Leave out the pictures and retype, exactly, the lines below from the line with "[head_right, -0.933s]" up to and including the line with "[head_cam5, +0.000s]", nothing more.

---------------

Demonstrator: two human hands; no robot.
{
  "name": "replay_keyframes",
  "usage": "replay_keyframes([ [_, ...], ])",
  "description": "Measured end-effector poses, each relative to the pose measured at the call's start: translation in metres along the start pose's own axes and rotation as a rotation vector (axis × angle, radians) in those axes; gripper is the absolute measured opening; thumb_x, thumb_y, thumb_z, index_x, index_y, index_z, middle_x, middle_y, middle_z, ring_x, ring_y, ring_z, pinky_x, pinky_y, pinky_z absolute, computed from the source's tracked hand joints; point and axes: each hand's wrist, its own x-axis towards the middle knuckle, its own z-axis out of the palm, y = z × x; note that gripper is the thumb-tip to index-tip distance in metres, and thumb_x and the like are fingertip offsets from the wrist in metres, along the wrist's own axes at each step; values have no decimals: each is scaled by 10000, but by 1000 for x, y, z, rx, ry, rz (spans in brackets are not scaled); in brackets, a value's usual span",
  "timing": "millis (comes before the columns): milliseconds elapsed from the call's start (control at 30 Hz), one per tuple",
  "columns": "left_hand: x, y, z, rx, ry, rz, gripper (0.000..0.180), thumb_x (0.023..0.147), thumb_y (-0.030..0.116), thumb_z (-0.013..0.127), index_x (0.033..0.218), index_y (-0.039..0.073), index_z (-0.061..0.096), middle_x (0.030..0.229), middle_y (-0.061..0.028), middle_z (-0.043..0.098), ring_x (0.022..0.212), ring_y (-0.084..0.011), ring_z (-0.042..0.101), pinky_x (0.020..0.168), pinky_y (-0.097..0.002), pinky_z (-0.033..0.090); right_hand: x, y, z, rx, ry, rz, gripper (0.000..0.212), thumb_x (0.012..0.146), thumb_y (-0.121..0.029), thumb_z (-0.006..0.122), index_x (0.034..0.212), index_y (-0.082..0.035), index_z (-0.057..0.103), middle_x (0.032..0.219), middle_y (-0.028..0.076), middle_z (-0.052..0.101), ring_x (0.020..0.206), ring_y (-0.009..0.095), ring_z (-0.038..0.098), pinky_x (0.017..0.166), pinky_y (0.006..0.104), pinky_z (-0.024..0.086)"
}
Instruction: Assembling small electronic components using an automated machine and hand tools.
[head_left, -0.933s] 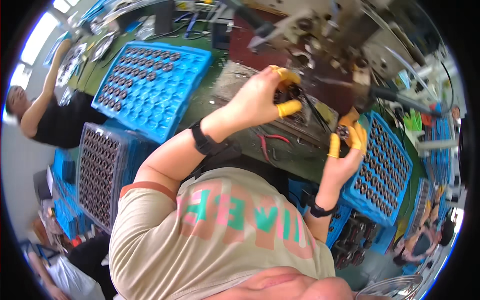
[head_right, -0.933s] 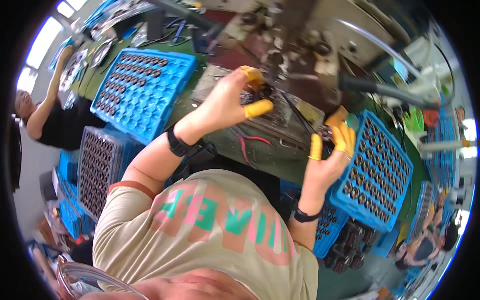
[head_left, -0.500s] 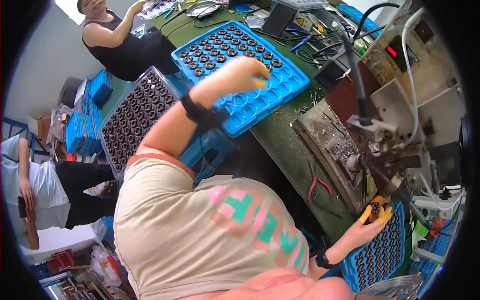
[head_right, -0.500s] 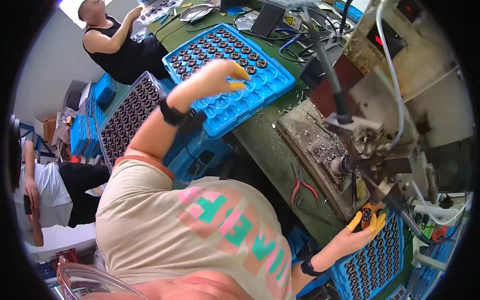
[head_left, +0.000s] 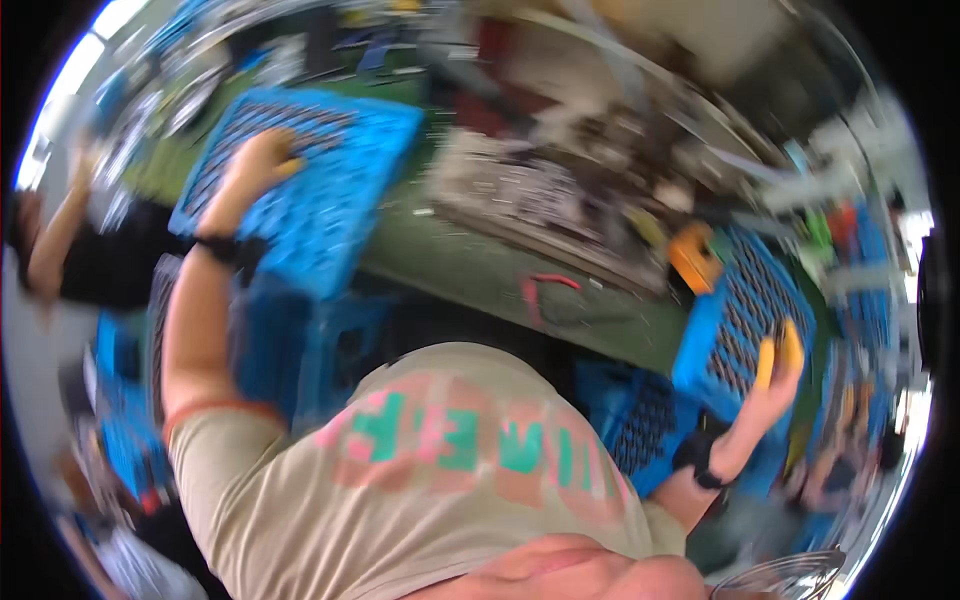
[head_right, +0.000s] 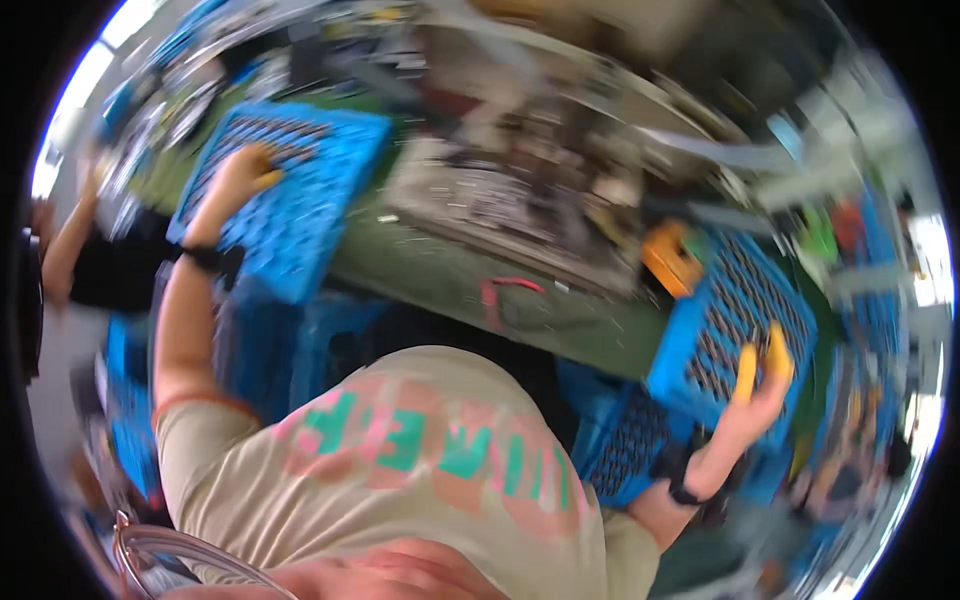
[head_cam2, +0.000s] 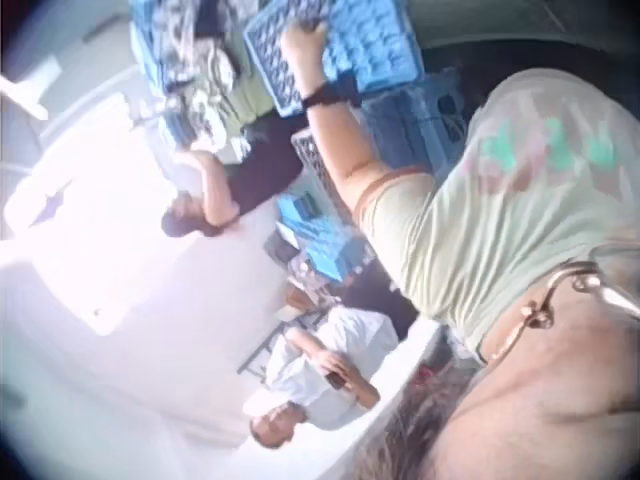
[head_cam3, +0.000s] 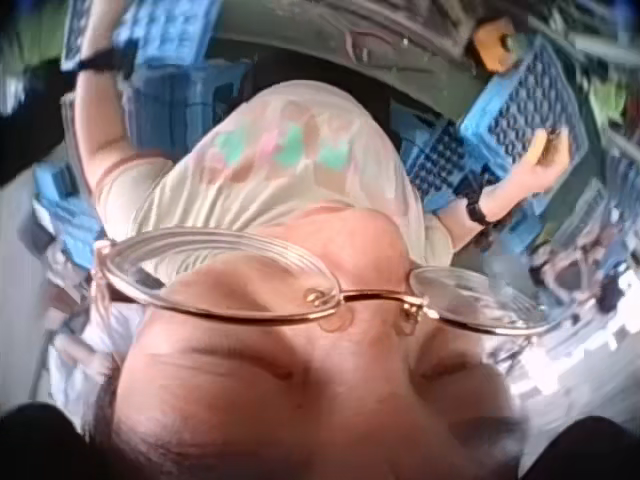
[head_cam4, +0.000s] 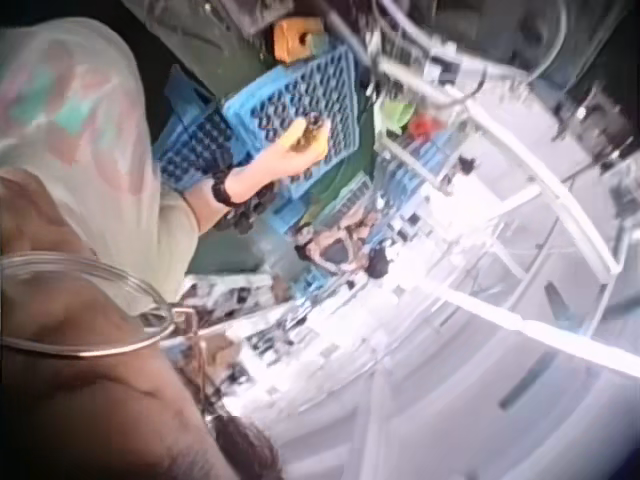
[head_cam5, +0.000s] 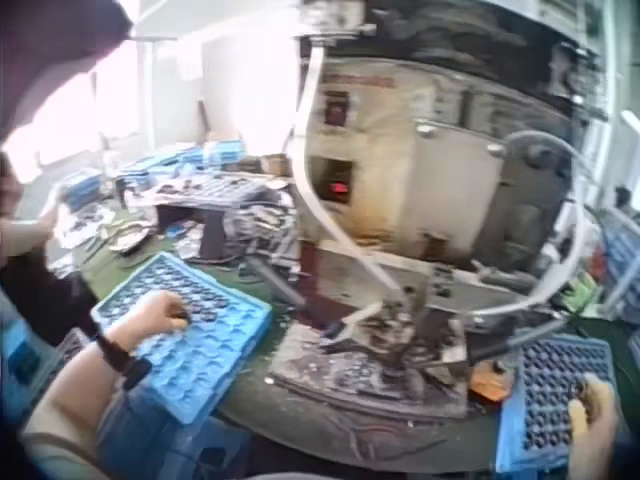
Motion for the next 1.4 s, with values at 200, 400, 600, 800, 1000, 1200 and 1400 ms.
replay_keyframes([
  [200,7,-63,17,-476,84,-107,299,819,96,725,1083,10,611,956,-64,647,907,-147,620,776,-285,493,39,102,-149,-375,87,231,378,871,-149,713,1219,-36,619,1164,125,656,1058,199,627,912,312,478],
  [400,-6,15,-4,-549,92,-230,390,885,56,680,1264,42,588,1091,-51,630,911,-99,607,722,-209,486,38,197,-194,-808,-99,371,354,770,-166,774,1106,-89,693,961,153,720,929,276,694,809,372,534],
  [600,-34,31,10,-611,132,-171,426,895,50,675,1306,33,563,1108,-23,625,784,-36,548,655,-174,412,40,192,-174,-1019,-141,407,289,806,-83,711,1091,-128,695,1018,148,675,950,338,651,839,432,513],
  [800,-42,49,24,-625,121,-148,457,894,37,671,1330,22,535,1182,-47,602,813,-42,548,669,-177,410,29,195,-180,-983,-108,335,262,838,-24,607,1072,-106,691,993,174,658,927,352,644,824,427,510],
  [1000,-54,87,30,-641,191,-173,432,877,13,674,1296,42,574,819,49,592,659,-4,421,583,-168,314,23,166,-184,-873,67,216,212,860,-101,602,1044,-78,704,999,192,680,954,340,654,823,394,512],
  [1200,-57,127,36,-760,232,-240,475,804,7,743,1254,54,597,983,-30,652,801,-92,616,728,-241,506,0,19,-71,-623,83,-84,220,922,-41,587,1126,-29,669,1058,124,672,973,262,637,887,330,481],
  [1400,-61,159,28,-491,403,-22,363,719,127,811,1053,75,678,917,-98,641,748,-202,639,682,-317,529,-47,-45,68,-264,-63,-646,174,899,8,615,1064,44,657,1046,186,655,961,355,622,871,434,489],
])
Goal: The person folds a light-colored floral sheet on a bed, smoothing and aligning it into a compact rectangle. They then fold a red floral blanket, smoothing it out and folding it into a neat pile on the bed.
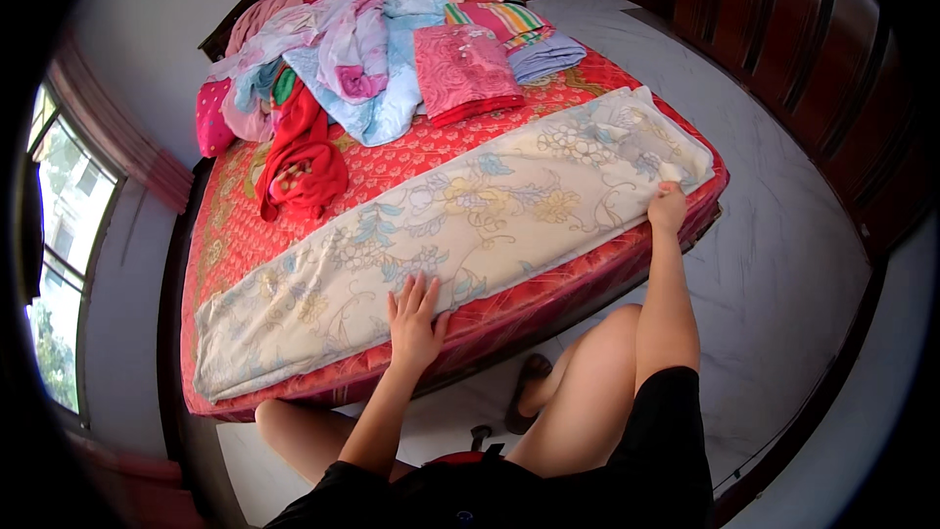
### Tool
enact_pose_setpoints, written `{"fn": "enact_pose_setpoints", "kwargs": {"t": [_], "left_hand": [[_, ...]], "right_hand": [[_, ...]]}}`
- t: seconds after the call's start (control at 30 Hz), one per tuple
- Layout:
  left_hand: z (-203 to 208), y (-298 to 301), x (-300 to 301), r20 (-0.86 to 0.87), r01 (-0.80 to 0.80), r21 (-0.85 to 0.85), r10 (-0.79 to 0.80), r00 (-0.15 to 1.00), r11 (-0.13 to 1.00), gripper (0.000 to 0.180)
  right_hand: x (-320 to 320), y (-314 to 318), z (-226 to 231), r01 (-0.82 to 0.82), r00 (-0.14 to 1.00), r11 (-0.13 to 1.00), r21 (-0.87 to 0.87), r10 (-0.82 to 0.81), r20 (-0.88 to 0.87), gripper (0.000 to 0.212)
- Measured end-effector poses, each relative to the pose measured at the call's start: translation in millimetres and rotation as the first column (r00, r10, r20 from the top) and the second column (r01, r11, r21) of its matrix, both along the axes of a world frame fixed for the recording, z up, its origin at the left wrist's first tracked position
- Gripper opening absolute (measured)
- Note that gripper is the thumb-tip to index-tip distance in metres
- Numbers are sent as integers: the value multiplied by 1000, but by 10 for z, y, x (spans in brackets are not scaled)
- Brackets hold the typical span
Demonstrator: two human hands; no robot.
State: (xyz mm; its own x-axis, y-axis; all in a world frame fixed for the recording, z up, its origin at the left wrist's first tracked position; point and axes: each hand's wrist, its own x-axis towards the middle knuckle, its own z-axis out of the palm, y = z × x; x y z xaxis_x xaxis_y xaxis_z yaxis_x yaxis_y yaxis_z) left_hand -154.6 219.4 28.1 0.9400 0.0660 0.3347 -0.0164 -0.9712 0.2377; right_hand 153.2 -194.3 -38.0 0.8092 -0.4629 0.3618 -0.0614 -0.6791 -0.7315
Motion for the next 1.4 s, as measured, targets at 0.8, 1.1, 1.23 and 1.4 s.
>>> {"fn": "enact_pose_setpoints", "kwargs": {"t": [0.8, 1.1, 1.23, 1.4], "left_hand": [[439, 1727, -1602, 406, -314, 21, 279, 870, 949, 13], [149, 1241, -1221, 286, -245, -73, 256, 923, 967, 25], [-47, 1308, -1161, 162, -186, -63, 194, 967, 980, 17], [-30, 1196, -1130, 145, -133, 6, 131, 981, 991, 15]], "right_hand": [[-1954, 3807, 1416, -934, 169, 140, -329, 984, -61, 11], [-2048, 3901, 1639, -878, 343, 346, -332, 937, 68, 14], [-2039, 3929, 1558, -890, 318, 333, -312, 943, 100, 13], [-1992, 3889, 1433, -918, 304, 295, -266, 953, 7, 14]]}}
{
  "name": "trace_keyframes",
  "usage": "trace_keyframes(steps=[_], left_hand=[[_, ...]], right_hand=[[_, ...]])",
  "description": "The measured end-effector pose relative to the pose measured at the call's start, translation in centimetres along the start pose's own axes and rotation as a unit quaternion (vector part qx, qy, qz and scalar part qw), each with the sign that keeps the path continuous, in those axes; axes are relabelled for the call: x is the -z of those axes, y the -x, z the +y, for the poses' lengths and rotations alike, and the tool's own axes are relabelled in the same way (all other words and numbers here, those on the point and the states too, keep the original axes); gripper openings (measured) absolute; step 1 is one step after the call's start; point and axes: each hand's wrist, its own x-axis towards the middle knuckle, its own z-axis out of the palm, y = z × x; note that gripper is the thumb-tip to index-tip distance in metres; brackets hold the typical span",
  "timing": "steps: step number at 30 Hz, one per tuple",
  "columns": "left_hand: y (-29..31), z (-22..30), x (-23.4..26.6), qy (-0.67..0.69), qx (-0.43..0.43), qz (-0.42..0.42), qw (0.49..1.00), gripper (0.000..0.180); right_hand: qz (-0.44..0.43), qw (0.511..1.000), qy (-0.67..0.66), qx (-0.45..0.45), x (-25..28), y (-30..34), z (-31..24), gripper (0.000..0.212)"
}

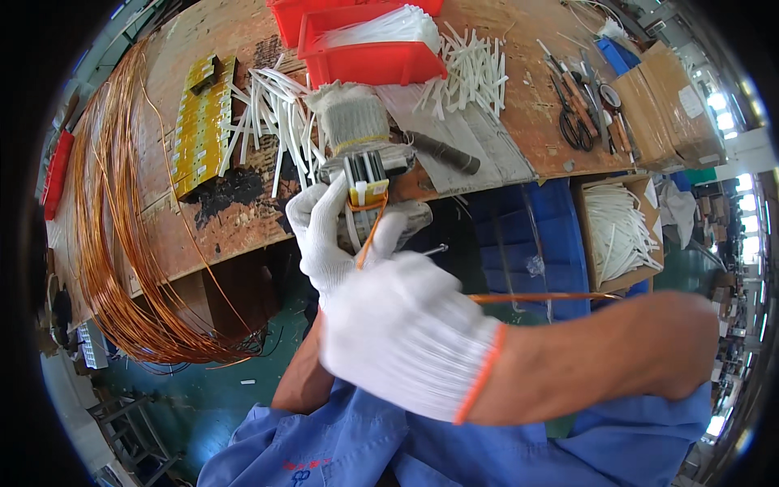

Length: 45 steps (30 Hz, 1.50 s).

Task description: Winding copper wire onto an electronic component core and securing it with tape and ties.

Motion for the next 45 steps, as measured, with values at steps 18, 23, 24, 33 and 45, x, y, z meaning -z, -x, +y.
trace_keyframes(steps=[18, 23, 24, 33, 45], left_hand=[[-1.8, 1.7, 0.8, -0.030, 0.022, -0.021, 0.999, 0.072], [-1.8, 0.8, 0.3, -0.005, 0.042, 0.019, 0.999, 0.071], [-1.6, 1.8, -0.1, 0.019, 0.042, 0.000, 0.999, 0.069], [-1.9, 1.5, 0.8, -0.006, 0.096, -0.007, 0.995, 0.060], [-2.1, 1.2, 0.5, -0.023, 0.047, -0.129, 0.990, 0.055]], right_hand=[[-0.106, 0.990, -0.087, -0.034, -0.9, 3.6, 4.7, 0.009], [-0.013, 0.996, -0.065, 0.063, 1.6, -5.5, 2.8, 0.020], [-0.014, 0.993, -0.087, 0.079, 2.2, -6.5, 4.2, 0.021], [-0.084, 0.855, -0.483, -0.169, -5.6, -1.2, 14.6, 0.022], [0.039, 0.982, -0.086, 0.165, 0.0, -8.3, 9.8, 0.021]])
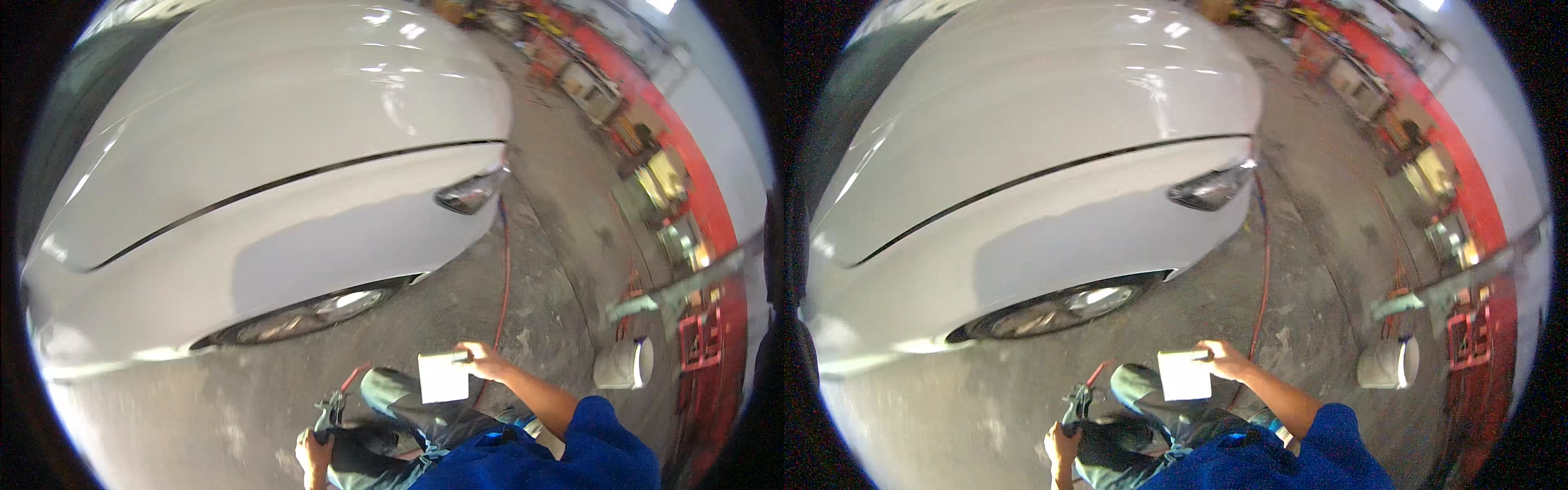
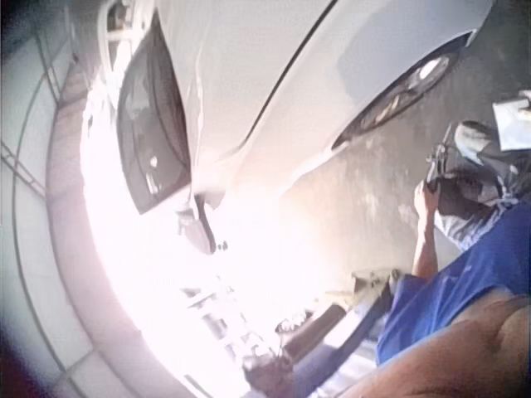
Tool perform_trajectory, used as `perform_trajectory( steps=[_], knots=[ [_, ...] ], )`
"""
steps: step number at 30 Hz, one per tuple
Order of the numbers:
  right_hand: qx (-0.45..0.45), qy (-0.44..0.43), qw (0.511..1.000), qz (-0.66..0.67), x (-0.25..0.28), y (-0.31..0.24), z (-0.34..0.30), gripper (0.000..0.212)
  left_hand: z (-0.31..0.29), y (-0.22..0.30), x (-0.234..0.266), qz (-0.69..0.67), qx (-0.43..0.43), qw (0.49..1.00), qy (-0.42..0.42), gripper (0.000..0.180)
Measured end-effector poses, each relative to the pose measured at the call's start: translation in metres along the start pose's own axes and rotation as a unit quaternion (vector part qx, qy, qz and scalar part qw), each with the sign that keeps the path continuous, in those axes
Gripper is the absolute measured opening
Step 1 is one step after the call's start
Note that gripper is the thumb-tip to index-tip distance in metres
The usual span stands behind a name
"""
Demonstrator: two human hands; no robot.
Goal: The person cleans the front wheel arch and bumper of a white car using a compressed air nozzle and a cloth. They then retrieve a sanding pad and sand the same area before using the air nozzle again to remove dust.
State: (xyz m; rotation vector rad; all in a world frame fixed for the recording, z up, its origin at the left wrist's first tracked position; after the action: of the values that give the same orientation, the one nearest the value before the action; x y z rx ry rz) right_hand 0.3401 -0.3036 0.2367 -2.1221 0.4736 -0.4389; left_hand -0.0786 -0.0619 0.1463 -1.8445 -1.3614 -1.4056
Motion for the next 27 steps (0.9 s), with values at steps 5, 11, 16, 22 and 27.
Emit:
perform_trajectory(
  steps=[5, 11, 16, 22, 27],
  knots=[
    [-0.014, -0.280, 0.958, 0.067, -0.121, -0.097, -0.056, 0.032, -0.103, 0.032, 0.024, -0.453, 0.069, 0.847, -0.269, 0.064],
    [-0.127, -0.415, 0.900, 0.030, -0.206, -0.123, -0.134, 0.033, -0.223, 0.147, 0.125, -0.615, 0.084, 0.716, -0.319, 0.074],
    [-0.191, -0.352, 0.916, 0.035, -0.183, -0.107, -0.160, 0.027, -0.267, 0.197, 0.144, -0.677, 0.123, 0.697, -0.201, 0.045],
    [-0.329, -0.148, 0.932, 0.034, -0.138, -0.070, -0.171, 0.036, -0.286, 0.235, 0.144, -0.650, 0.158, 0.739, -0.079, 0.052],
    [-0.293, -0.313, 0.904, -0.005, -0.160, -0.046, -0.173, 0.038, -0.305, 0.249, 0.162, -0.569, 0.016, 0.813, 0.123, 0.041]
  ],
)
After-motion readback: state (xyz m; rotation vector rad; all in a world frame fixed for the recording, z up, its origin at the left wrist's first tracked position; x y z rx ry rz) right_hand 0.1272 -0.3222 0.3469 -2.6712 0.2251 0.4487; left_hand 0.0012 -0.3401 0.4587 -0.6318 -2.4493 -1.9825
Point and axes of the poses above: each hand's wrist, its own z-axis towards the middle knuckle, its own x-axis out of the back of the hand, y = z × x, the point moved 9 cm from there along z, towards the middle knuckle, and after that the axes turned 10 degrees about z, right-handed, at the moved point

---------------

» Exercise result:
[head_right, -0.933s] 
[head_left, -0.500s] 
[head_right, -0.500s] 
[head_left, +0.000s] 
[head_right, +0.000s] 
[head_cam2, +0.000s] 
[head_cam3, +0.000s] 
[head_cam4, +0.000s] 
[head_cam5, +0.000s] 

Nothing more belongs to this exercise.